Contextual bandits: Multi-armed bandits with context

Multi-armed bandits are a form of classical reinforcement learning. They try to balance exploration and exploitation by exploring new actions to learn what the potential reward is, and then exploiting the current best action to maximize reward. The goal is to learn about and choose actions that maximize total reward (aka minimize regret).

Contextual bandits take it a step further—they collect and observe the context before each action, and choose actions based on the context. They learn about how actions and context affect reward. In the case of recommendations and search, the context would be data we have about the customer (e.g., demographics, device, indicated/historical preferences) and environment (e.g., day of week, time of day).

Yahoo shared about using a contextual bandit for recommending news articles. While regular bandits only learn on features specific to each arm (i.e., disjoint linear models), their approach uses features—such as user-article cross features—that are shared across all arms (i.e., hybrid linear models). Experiments showed that this allowed click-through rate information from one article to be learned and applied to other articles (i.e., transfer learning)—this was not possible with disjoint linear models.

For features, users were represented by 1,193 categorical features including demographics (age, gender), geography (locations, US states), and behavior (binary categories that summarize news consumption history). News articles were represented by 83 categorical features such as URL category (inferred from URL) and editor categories (manually tagged by human editors).

To reduce dimensionality, they projected user features into article categories and then clustered users with similar preferences. The same technique was also applied to news article features. This resulted in user and article features that were six dimensions each. To create user-article cross features, they computed the outer product of user and article features, leading to a 36-dimension vector—this puts the hybrid in hybrid linear models.

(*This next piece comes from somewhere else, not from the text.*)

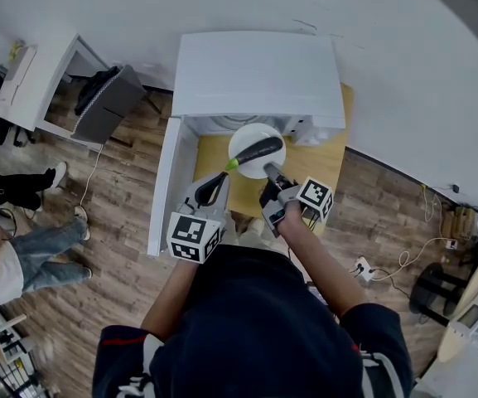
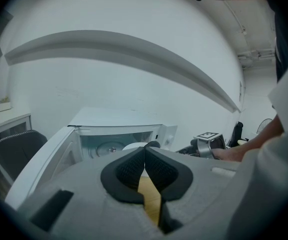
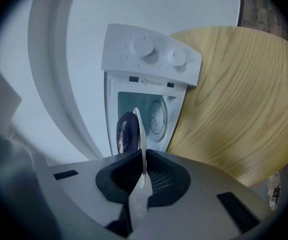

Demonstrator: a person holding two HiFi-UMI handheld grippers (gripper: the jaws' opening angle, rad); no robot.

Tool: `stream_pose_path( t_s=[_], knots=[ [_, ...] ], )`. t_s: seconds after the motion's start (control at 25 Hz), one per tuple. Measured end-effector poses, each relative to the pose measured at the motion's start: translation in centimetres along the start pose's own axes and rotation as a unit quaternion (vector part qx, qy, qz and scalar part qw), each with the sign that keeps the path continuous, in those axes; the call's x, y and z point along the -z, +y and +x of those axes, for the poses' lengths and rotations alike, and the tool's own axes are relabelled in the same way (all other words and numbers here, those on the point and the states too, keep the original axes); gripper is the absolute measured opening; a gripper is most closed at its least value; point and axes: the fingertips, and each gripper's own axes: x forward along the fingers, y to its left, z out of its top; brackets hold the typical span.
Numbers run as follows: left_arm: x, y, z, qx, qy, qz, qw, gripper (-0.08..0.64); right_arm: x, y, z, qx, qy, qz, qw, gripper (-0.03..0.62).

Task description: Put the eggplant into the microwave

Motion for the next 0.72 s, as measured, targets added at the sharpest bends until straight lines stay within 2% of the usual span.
stream_pose_path(
  t_s=[0.72],
  knots=[
    [1.1, 3.2, 0.6, -0.01, 0.02, -0.016, 0.9996, 0.017, -1.3, -2.8, 5.0, 0.031, 0.005, -0.004, 1.0, 0.025]
  ],
)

Evaluation was tricky as they only had offline data that was collected via a different policy (i.e., another recommender was in production when the data was collected, aka off-policy evaluation). Thus, they assumed that individual events were independent and identically distributed, and that the policy used to gather the logged data chose each arm uniformly at random. (They had a “learning bucket” to which some users were randomly assigned to. Users in the learning bucket were served articles randomly.)

Their policy evaluator takes in the learned policy and logged policy. If the learned policy chose the same arm as the logged policy, the event is retained and added to the history, and the payoff is updated. If the learned policy selects a different arm, then the event is ignored and the algorithm proceeds to the next event without any change in state.

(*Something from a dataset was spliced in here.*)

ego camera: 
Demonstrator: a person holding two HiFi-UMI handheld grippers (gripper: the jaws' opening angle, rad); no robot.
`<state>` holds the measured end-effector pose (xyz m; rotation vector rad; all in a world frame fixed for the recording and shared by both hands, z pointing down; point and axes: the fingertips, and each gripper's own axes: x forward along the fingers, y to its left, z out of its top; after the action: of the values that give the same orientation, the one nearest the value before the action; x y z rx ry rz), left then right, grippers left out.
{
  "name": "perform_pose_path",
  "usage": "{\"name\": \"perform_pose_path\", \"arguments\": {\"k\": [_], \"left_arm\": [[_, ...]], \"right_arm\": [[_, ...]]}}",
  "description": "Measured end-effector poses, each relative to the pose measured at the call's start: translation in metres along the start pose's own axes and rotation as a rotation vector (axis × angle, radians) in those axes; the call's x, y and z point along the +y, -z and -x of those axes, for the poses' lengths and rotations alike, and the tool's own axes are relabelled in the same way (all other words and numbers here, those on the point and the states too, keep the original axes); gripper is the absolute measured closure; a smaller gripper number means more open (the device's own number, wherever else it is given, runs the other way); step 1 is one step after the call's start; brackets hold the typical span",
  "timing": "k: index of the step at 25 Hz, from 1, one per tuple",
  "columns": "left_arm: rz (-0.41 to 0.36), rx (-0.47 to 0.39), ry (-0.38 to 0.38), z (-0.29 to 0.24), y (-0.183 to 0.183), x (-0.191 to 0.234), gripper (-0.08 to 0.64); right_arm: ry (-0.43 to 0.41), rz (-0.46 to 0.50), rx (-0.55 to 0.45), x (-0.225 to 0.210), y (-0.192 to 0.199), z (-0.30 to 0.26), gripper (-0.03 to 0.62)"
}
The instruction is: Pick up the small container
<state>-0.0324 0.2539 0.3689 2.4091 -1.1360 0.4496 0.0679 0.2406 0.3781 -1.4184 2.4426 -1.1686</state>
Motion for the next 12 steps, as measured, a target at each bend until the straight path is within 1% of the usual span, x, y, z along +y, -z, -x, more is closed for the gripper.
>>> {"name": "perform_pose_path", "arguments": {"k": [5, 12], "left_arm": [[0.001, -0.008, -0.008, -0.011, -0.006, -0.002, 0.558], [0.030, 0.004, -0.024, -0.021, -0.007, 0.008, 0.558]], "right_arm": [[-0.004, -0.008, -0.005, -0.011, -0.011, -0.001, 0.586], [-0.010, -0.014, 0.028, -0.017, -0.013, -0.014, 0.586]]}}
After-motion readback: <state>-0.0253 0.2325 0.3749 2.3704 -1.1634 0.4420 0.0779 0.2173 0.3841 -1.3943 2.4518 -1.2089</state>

Netflix also used contextual bandits to personalize movie images on the home page. Why contextual bandits? They explained that batch machine learning approaches require time to collect data, train the model, and AB test, during which members do not benefit from the better experience (i.e., regret). To reduce regret, they moved towards online machine learning and adopted contextual bandits to continuously explore and learn about the best recommendation for each customer.

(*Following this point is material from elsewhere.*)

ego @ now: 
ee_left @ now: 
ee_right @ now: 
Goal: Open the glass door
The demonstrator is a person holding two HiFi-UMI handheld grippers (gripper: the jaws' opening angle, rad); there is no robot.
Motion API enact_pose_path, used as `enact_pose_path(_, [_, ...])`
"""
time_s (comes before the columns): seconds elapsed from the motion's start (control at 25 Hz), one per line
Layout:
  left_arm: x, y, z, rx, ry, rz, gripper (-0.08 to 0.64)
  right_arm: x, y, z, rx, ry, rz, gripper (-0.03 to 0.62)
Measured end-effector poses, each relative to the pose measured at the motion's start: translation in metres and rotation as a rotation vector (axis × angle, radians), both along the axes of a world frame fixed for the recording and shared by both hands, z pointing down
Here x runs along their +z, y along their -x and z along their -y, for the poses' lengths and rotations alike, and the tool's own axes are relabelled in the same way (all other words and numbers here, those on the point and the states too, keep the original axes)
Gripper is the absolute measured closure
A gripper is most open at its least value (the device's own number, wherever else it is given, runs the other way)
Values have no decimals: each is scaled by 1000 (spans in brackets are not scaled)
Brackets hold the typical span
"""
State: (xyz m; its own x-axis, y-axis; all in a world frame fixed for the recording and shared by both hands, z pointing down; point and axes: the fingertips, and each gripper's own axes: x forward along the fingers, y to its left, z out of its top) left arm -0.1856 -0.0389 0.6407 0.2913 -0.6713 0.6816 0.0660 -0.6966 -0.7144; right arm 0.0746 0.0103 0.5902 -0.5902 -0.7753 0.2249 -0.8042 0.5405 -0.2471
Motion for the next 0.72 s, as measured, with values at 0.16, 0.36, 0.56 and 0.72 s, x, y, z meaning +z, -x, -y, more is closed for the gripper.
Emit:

They started with a (non-contextual) multi-armed bandit to find the single best artwork for all users. Then, it progressed to contextual bandits to personalize images for each user. The bandit can choose from a set of images for each show (i.e., action) and observe the number of minutes the user played the show after being impressed with the image (i.e., reward). It also has information about user attributes (e.g., titles played, genres played, country, language preferences), day of week, time of day, etc. (i.e., context).

They shared several bandit models, such as a greedy policy (via supervised regression model), epsilon greedy, LinUCB, and Thompson Sampling but weren't specific about which was used in production (probably an ensemble or something that's updated frequently). The evaluation approach was similar to Yahoo’s—I’ve written about it in more detail [here]({{ site.baseurl }}{% link posts/_posts/2021-06-13-patterns-for-personalization.md %}#bandits-learning-continuously-via-exploration).

Value-based: Learning value for each state-action pair

In reinforcement learning, value-based methods learn the optimal value function. This is either a state function (mapping the state to a value) or a state-action function (mapping the state-action to a value). Using the value function, the agent acts by choosing the action that has the highest value in each state

JD shared about using deep Q-networks (DQN) and negative feedback for e-commerce recommendations. They shared that items that users skip (i.e., not click) provide useful signal about user preferences and should also be incorporated into recommender systems—a system with only positive items will not change its state or update its strategy when users skip the recommended items.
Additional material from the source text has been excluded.